The compression mechanism 104 may compress the original file 102 using a hash function. The hash function may be any mechanism that may generate a hash value for a given portion of the original file 102. In many embodiments, the hash value may be calculated using a function that may produce a hash value. In other embodiments, the hash value may be determined by looking up a hash value from a hash function database 112. In some embodiments, the hash value may be determined by performing a combination of computational functions and looking up values from a predetermined database.
The hash value may be a value that represents the uncompressed portion of the file, but may do so in less space than the original, uncompressed portion of the file. The original, uncompressed portion of the file may be re-created by performing the hash computation in reverse, or by looking up the original value in a database.
When a hash function results in the same hash value for two different inputs, the hash function is said to have a collision. When a collision occurs in the compression mechanism 104, an index may be assigned to indicate to which of the different inputs the hash value refers.
The compression mechanism 104 may use any hash function, including hash functions designed to have multiple collisions as well as those hash functions for which few, if any, collisions exist. Examples hash functions for which very few collisions exist are hash functions often used in cryptography, such as SHA-0, SHA-1, MD4, MD5, RIPEMD, and others.

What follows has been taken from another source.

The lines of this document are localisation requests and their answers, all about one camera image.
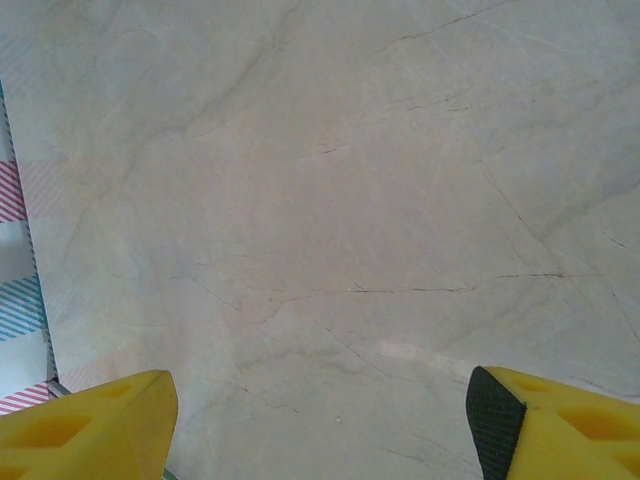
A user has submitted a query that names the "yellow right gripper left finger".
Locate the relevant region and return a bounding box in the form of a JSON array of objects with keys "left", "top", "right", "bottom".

Cryptographic hash functions are typically very difficult to process in reverse. In such a case, the hash function database 112 may be used to store the hash values and the input string used to calculate the hash value. The hash function database 112 may be shared between the compression mechanism 104 and the decompression mechanism 108.
In some cases, a hash function may be calculated in reverse. Examples of such functions may include cyclic redundancy check (CRC) and other similar checksum algorithms. Such functions may have multiple collisions.

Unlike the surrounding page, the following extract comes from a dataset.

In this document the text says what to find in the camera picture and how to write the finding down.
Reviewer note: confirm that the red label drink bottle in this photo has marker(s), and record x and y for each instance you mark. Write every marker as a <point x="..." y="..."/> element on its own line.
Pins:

Some embodiments may use a hash function database 112 that may exist prior to operating the compression mechanism 104. The hash function database 112 may be fully populated or partially populated. In some cases, the hash function database 112 may be shared between the compression mechanism 104 and the decompression mechanism 108.
In many embodiments, the compression mechanism 104 may exist on one device and the decompression mechanism 108 may exist on a second device. In a typical use, one device may operate a compression mechanism 104 to produce a compressed file 106. The compressed file 106 may be transmitted to another device that may operate a decompression mechanism 108. The compressed file 106 may be transmitted using any type of communications network including local area networks, wide area networks, wired networks, wireless networks, and networks using various protocols and transmission mechanisms. In some uses, the compressed file 106 may be transmitted by physically transporting a storage medium on which the compressed file 106 may be stored.
In an embodiment where the compression mechanism 104 and decompression mechanism 108 are located on different devices, the hash function database 112 may be shared between the two devices. In embodiments where the hash function database 112 is a fully populated database, the hash function database 112 may be distributed to each of the devices prior to compressing the original file 102 or decompressing the compressed file 106. In some embodiments, the hash function may be distributed from which each device may calculate a fully populated hash function database 112.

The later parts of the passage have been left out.